Open xinferum opened 10 months ago
If in an architecture with 3 datanodes, if one of them is lost, the execution of switchover or promotion is considered incorrect, then it would be good to have a mechanism for blocking such actions, issue an error to the user and not cause an attempt to change roles in order to avoid the situations described above.
The documentation regarding regarding fault tolerance, failover behaviour and settings that you can tweak is pretty extensive and available here: https://pg-auto-failover.readthedocs.io/en/main/fault-tolerance.html https://pg-auto-failover.readthedocs.io/en/main/failover-state-machine.html https://pg-auto-failover.readthedocs.io/en/main/ref/configuration.html
You probably shouldn't be switching over a healthy node manually at the same time when you're loosing replicas. If you're removing replicas from the cluster or it's expected that they'll be out for a long while, you should probably either drop them from the cluster on the monitor side or enable maintenance for them.

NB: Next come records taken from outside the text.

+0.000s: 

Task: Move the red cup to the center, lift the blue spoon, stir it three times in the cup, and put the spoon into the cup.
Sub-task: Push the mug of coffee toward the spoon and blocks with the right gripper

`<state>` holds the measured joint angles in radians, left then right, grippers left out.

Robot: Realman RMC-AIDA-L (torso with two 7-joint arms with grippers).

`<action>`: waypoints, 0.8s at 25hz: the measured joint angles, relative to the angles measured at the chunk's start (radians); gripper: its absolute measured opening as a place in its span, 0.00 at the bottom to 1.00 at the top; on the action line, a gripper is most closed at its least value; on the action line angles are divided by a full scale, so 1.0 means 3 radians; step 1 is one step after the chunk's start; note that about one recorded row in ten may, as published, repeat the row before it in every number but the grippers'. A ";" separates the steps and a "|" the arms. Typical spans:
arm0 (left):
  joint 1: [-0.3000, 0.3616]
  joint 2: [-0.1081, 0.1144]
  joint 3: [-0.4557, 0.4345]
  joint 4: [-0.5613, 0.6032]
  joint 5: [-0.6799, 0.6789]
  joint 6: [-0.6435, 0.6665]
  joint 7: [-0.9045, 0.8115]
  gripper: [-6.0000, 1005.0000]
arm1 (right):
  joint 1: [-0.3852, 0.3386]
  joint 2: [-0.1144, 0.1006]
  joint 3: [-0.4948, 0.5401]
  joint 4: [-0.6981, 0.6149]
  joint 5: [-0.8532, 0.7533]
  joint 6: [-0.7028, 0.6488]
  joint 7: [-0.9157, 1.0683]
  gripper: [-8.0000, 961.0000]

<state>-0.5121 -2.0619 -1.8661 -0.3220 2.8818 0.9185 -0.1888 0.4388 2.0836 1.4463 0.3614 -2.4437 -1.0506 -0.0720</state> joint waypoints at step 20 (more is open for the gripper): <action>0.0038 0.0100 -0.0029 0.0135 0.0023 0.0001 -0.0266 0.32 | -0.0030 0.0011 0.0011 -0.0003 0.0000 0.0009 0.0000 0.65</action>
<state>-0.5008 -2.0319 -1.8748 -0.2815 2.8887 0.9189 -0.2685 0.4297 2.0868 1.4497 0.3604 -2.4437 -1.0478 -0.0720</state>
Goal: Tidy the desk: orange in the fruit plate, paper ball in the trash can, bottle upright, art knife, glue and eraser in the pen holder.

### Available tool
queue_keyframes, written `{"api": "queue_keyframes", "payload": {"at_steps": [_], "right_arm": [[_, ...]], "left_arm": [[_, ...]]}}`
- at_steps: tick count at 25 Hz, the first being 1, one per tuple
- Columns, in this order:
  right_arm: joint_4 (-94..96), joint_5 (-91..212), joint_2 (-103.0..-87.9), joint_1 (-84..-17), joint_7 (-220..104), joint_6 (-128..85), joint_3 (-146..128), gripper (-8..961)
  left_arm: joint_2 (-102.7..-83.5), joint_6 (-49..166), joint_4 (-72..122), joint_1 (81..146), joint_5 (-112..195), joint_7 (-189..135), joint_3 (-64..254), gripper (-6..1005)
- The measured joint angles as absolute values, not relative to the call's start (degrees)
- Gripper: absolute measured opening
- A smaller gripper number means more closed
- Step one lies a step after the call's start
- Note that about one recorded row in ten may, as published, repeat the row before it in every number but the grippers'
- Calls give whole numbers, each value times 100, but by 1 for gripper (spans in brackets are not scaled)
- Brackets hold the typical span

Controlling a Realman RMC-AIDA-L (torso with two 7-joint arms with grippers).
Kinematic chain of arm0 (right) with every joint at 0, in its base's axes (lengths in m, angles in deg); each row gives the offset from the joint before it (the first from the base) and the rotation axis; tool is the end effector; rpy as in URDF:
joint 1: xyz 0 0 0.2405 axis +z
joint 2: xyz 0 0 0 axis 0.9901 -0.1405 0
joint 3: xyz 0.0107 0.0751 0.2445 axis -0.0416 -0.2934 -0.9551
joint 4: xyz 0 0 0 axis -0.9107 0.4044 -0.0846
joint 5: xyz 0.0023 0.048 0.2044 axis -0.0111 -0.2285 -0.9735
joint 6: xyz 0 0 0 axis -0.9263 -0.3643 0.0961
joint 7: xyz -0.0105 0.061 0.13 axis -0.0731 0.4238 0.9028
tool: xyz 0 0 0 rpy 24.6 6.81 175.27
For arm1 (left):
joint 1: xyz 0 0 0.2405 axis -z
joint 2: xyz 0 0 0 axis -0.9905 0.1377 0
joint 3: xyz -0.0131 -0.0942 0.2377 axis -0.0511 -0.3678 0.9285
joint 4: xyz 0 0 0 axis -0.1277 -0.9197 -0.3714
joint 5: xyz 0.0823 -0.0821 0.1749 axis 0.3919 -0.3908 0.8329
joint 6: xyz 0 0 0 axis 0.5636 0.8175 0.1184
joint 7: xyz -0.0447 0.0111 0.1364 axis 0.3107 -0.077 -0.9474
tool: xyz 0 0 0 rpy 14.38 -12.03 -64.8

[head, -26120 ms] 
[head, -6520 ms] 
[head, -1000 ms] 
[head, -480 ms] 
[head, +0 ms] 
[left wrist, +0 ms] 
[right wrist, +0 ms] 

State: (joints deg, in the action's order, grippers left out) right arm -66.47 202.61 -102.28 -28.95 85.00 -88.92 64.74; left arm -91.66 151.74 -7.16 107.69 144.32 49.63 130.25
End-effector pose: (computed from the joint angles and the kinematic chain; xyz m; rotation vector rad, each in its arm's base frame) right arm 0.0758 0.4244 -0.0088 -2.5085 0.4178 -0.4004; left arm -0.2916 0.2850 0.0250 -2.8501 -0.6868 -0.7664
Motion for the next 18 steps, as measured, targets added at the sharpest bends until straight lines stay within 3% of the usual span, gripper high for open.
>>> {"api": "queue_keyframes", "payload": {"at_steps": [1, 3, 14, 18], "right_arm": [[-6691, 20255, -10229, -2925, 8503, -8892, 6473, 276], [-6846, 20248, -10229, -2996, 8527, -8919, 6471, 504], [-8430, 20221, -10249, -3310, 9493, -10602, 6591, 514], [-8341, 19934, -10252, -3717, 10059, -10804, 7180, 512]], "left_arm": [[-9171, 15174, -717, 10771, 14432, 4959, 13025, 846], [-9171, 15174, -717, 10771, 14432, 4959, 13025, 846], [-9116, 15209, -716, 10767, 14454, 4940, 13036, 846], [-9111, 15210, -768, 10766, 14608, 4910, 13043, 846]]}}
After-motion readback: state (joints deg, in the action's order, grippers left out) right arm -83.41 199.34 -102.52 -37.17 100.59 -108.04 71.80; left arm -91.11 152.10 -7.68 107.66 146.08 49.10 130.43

It is clear that if we lose another datanode, then primary will not commit transactions, since (in our case) one synchronous replica is required:
If you drop all non-functional nodes from the cluster, except the working primary it will get into "single" state and will be available for writing.
This is an open source project, if you require extensive support, it may be a good idea to look for some company or individual that offers such paid support option. Other than that, adding safe guards to CLI commands seems like a good first issue if you want to have a crack at it and think that there's actually a problem.
You may also want to have a look at Patroni-based solution like: https://github.com/vitabaks/postgresql_cluster
Firstly, I want to thank Dimitri Fontaine and other developers for their contribution to the development of this solution!
If one of the nodes has become unavailable, then the pg_auto_failover (witness) of course must be ready for such a possible problem and have in its arsenal a way out of such a situation. The hang at the report_lsn stage is not good. I really hope that the developers of this solution will find a good way to solve this problem.
Yes, this is open source software, but not everyone can write code as good as this code.
We really hope to implement the necessary cases in the witness code to solve this problem.
I may be a little rusty, as it was a long time since I've experienced multiple node failure in pg_auto_failover clusters, but in the last 4 years of running both production and testing clusters with high volume of transactions, I haven't noticed this behaviour.
One thing is though that I let the cluster "run itself". The only times when I do some manual switchovers/set maintenance mode is when I update and reboot servers.
Good afternoon.
The other day during testing, I encountered the problem of the switchover/failover hanging in the report_lsn standby status. Switchover/failover could not be completed due to the unavailability of one of the datanodes before the switchover/failover process started. The problem manifests itself if more than 2 data nodes are used in the cluster.
Software versions used: pg_auto_failover 2.0 PostgreSQL 15.4 (vanilla)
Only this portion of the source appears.